FinalCode
- Company type: Private
- Industry: Computer Software
- Founded: 2014; 11 years ago
- Headquarters: San Jose, California, United States (US)
- Area served: San Jose, California Singapore Japan Australia United Kingdom
- Services: Information Rights Management
- Website: finalcode.com

= FinalCode =

FinalCode, Inc. is a multi-national software company that provides data-centric security and information rights management (IRM) to help enterprises mitigate data leakage and meet compliance requirements. FinalCode allows users to securely collaborate and share files using any communication channel, including existing Enterprise Content Management (ECM), Cloud Storage and collaboration applications.
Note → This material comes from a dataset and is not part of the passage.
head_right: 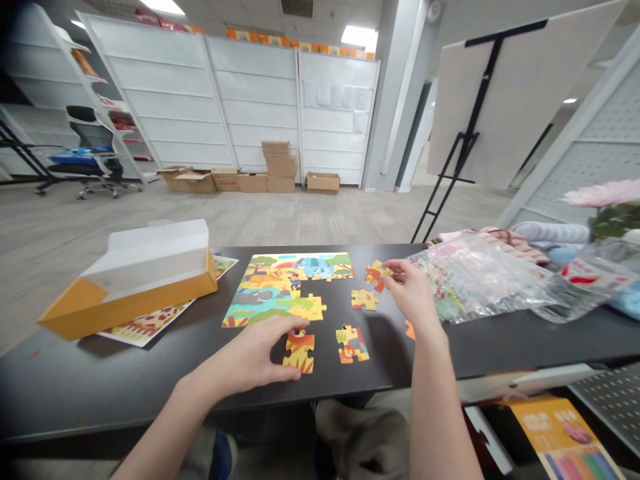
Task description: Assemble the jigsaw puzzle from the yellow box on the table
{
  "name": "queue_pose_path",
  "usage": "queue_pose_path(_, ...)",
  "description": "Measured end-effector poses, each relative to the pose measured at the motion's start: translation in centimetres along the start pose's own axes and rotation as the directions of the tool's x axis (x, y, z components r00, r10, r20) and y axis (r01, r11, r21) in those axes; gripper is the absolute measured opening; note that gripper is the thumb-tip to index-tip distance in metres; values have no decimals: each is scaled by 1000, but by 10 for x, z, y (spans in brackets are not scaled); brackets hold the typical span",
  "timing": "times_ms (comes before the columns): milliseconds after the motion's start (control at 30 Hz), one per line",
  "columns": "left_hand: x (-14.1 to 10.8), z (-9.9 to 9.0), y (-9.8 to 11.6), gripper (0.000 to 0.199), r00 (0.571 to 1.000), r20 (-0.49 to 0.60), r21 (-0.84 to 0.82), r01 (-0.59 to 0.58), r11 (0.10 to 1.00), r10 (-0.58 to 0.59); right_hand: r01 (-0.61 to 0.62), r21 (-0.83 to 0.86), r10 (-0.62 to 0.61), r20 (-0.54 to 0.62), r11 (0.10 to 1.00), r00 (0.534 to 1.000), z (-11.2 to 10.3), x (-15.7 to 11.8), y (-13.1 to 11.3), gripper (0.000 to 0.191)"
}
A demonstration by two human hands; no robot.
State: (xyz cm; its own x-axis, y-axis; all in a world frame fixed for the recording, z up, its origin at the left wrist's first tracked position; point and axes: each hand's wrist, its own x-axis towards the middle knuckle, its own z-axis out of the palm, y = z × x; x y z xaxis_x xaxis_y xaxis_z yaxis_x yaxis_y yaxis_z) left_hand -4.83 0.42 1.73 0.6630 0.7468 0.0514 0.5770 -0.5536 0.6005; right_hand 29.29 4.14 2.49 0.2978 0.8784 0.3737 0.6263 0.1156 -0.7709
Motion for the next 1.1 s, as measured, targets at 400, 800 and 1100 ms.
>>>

FinalCode is privately held and headquartered in San Jose, California, with additional offices in Singapore, Japan, Australia and United Kingdom.

== History ==
FinalCode, Inc was founded in 2014.

As part of an international expansion FinalCode opened a regional headquarters in Singapore in May 2016.

In September 2016 an additional regional headquarter was opened in London, UK, to cover the EMEA region.

FinalCode also has additional offices and presence in Japan and Australia.

== Features ==
FinalCode provides AES-256 encryption, granular permission sets, corporate and user policy templates, file lifecycle activity analytics, dynamic policy modification, and the ability to remotely delete files after they have been shared.

== Patented Technology ==
FinalCode's patented CryptoEase technology adds a layer of file protection that remains persistent whether the file circulates internally or outside an organization. Offering a comprehensive file-based Information Rights Management (IRM) that allows organizations and file owner retains comprehensive file control and auditing capability with the means recipients and usage permissions or delete files remotely.

== Industry Standards ==
FinalCode achieved Federal Information Processing Standards (FIPS) certification for FinalCode Crypto Module and FinalCode Crypto Module for Mobile.

FinalCode is also Suite-B compliant.

These standards are integrated into the current FinalCode solution.

==Awards and recognition==
In 2017, FinalCode was named "Hot Product" at RSA Conference 2017. In 2016, FinalCode earned Ovum "on the radar" award.

Gartner designated FinalCode as a "Cool Vendor" in 2015.